Your goal: Scan the entries for the word "black" and return every line that has it.

━━━━━━━━━━

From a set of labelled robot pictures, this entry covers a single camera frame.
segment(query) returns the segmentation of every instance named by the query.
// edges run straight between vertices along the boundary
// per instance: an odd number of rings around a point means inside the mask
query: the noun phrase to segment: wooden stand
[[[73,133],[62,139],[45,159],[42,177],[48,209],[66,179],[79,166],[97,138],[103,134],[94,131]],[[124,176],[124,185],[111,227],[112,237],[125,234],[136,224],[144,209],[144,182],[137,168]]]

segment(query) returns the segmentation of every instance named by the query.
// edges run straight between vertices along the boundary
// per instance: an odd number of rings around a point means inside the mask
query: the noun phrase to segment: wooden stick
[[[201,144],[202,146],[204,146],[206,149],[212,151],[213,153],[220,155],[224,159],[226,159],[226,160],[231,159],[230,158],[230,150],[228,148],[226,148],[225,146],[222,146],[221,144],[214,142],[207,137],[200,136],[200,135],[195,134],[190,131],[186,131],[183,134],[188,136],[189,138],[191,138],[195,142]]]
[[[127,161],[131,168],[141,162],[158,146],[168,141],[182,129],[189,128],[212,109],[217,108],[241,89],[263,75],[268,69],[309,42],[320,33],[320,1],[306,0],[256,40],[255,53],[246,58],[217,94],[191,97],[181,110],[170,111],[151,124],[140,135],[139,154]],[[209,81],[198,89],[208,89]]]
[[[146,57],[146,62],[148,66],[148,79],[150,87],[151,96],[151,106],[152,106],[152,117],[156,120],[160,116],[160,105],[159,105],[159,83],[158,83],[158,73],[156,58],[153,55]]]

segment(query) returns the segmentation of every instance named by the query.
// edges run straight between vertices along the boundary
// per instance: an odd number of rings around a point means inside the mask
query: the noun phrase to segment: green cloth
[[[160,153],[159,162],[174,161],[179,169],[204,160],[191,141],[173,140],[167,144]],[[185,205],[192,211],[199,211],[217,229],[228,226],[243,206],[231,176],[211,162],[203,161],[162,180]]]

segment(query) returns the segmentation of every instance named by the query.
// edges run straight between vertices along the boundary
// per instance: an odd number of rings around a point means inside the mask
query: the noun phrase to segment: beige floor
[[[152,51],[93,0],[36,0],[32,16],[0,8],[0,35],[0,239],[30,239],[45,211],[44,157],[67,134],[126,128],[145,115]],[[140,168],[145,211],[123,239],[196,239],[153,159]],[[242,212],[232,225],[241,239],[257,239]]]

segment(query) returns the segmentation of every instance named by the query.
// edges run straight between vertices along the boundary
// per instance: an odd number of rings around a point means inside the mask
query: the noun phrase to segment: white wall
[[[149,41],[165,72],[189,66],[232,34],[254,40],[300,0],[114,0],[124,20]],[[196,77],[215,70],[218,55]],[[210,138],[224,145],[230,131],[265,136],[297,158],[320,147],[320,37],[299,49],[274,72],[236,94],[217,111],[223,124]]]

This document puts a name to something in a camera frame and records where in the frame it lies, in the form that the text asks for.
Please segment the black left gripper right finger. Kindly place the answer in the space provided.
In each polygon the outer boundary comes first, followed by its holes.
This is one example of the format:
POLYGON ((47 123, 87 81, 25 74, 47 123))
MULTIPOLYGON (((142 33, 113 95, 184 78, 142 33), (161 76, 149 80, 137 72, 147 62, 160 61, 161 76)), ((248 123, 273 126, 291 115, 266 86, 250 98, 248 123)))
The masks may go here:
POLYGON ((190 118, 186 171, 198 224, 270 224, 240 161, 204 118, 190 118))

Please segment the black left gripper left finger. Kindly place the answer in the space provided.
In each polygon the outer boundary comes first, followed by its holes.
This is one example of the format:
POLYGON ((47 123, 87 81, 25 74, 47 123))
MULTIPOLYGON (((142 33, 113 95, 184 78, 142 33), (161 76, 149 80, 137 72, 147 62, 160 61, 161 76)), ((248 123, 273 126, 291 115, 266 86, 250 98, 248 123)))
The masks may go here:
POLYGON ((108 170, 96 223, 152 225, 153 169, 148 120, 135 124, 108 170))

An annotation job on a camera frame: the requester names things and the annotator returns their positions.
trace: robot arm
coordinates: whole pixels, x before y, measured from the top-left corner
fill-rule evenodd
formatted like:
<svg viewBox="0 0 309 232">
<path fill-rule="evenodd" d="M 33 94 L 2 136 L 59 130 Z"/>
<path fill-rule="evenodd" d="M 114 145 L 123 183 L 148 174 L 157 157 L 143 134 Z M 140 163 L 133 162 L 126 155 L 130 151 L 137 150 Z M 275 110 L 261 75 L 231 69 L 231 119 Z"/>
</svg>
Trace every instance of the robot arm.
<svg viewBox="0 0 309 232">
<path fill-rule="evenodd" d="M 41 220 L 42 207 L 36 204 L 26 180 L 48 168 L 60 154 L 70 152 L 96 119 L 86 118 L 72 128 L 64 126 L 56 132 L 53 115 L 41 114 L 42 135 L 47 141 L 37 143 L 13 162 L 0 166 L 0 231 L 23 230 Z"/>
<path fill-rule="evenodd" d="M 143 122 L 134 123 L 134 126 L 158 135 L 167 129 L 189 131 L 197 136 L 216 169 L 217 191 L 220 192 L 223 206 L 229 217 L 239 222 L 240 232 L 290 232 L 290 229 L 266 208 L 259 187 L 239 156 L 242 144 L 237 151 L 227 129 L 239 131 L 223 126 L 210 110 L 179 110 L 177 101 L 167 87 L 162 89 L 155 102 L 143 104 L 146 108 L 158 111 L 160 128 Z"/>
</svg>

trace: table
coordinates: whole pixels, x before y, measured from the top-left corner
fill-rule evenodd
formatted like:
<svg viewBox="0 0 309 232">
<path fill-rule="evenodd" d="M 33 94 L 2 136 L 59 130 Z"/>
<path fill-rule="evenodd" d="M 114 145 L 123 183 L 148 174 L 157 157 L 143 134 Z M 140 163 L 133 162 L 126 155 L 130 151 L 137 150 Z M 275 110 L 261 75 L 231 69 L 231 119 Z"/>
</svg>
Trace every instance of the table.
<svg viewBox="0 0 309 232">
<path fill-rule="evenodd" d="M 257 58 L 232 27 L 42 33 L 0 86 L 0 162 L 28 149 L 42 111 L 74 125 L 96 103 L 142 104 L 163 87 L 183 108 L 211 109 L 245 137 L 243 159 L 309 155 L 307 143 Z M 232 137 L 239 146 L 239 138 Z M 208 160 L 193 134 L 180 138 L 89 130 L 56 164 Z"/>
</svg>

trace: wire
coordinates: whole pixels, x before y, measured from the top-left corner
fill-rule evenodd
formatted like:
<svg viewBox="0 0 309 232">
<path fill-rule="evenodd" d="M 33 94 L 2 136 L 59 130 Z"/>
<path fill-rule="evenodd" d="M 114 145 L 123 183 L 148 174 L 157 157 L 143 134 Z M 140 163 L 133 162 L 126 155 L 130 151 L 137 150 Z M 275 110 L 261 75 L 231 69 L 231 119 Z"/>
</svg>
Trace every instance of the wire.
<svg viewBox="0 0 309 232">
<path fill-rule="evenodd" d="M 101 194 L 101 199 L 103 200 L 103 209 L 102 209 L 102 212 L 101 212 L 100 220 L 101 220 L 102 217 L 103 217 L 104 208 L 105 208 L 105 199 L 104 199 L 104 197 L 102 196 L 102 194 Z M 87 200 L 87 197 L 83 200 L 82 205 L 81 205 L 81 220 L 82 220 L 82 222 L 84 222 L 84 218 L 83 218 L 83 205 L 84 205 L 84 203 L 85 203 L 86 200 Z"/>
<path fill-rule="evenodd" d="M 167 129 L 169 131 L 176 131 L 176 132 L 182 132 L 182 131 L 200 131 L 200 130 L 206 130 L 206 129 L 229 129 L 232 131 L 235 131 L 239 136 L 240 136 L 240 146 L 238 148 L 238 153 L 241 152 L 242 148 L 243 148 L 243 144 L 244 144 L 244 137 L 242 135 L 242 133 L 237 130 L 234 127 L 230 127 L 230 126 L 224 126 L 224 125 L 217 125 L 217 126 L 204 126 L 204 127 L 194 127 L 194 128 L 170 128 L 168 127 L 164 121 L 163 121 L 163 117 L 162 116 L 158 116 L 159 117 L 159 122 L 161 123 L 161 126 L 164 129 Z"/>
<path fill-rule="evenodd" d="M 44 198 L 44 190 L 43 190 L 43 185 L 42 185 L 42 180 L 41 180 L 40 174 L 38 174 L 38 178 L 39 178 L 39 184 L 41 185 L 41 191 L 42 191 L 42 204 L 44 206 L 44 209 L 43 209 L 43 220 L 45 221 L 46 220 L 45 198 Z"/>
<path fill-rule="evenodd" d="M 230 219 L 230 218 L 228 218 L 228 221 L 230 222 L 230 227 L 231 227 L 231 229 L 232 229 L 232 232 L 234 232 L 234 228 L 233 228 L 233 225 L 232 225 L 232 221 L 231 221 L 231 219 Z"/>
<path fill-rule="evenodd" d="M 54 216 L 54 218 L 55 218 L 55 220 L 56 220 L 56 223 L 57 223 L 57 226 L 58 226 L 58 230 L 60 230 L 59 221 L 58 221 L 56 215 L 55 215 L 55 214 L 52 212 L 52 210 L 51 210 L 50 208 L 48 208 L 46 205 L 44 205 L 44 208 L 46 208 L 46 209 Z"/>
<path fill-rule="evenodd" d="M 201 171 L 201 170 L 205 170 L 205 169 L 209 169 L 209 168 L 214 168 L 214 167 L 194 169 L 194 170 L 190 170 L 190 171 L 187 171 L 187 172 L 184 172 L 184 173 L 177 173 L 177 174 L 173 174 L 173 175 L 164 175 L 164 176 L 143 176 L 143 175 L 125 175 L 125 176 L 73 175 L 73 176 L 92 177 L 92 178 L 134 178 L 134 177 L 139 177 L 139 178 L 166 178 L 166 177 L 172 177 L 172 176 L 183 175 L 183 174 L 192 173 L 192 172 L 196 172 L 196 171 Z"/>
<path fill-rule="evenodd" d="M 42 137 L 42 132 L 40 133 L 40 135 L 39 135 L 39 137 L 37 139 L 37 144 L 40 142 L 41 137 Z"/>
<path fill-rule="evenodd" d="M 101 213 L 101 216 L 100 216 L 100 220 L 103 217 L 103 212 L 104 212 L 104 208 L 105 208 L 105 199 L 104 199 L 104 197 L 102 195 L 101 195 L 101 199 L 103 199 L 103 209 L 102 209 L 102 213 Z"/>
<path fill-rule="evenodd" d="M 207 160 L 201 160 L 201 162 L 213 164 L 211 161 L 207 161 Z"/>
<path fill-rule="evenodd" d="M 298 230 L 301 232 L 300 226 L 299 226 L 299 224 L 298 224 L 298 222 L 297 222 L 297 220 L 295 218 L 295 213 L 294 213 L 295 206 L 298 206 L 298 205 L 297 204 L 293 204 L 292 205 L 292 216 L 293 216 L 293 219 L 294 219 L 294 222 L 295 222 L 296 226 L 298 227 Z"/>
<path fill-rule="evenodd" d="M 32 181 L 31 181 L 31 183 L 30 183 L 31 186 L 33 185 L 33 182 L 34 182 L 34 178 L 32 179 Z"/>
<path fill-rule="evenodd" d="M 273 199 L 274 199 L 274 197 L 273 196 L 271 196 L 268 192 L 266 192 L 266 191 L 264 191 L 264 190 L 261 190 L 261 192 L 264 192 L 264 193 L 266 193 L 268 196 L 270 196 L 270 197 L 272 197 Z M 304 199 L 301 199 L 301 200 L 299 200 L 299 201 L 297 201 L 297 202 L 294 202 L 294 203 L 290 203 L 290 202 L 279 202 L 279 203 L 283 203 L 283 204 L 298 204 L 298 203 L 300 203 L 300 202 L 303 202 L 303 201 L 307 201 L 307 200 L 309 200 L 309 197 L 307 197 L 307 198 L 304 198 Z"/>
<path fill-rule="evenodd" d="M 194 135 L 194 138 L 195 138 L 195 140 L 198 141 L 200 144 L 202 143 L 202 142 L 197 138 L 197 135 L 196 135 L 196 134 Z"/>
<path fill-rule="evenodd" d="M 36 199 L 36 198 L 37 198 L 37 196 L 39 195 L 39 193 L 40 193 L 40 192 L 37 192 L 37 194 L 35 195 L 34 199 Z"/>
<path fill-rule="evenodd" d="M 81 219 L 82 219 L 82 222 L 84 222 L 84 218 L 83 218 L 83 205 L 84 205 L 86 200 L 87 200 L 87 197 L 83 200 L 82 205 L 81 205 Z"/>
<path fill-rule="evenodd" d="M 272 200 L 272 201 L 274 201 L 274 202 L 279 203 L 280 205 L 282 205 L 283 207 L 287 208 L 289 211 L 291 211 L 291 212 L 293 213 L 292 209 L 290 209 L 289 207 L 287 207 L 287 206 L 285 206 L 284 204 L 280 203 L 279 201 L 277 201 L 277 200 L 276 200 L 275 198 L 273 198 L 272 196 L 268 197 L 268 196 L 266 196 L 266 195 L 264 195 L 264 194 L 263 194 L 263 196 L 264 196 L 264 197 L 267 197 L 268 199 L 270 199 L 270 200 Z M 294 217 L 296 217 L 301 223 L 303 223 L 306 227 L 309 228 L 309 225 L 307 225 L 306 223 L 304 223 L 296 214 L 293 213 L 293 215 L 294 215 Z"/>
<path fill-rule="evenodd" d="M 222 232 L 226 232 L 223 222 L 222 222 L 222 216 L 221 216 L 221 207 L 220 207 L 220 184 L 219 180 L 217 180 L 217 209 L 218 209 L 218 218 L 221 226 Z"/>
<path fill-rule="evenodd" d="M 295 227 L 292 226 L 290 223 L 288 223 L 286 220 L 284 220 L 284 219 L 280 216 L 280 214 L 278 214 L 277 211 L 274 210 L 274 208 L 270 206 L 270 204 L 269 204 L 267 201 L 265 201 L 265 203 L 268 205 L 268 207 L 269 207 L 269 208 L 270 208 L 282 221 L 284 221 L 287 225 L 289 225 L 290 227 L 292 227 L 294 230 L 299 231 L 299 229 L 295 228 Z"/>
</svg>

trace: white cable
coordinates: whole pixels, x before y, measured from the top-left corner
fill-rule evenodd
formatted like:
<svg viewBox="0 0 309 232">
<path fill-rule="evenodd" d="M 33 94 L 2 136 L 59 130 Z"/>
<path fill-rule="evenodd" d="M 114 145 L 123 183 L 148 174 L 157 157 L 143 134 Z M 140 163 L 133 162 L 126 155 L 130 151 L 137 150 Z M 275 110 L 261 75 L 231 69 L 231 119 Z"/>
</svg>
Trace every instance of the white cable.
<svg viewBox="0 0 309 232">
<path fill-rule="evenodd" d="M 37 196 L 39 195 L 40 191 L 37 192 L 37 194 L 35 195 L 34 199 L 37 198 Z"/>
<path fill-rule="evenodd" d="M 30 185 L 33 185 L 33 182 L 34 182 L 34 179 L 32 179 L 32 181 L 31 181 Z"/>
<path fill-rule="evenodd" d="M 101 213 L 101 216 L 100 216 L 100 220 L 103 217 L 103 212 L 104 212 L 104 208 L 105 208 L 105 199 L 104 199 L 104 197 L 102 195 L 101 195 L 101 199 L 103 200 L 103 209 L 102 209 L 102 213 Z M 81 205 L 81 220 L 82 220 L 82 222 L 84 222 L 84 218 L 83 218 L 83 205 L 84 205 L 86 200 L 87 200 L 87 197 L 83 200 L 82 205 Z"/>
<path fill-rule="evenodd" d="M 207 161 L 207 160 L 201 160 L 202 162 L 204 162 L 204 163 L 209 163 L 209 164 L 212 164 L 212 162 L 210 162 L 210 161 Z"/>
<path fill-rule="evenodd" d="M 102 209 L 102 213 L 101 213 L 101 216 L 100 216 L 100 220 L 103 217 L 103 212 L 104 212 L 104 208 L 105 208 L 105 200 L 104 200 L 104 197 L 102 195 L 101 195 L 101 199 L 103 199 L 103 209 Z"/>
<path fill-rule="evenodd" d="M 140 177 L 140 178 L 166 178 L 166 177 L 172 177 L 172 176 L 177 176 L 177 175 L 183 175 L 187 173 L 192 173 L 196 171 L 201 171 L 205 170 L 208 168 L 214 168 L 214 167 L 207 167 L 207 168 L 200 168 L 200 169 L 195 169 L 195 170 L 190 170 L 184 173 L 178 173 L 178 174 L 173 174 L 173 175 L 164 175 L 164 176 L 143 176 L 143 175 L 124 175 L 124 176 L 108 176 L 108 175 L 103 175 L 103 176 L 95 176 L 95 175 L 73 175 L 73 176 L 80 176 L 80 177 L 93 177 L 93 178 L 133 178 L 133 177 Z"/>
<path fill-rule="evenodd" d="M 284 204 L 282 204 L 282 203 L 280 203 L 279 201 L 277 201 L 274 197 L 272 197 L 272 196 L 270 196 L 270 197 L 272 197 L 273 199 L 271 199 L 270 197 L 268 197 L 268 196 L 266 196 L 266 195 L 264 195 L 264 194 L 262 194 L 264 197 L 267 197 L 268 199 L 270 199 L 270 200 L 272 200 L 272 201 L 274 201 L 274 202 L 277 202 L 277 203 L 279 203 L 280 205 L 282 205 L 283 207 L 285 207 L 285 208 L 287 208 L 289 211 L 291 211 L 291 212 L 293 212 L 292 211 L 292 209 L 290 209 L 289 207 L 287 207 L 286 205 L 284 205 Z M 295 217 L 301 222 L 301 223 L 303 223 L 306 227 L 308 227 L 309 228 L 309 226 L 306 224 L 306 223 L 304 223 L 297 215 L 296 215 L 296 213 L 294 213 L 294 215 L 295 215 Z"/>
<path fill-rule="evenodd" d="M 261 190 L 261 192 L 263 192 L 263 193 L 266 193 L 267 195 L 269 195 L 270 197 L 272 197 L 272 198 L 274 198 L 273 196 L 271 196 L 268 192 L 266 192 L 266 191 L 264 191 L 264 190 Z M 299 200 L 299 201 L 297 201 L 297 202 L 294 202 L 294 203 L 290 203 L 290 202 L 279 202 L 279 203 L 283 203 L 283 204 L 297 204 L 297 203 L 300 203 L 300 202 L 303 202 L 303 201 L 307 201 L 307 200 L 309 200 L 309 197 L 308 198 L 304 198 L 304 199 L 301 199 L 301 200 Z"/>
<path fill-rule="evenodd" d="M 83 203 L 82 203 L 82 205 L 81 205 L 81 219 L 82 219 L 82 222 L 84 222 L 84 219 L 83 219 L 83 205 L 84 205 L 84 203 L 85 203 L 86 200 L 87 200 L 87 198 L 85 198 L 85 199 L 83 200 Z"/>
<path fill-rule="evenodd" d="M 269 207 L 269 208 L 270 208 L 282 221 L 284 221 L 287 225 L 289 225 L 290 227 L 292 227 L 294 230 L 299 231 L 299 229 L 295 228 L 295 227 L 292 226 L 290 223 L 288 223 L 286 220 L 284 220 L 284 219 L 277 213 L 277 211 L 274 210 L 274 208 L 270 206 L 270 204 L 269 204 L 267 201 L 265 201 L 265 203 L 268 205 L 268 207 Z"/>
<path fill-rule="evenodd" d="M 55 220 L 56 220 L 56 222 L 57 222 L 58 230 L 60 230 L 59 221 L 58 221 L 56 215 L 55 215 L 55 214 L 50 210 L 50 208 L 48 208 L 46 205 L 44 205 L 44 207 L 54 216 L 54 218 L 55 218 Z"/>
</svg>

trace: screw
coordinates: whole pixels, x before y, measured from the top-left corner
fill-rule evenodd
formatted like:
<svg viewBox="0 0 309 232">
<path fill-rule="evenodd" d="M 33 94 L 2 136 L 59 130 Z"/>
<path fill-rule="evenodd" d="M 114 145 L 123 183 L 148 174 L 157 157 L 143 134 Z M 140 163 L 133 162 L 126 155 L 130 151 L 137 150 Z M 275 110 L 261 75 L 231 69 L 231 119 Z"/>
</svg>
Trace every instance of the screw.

━━━━━━━━━━

Your response:
Please segment the black left gripper right finger. Kindly place the answer in the space provided.
Please segment the black left gripper left finger. Kindly place the answer in the space provided.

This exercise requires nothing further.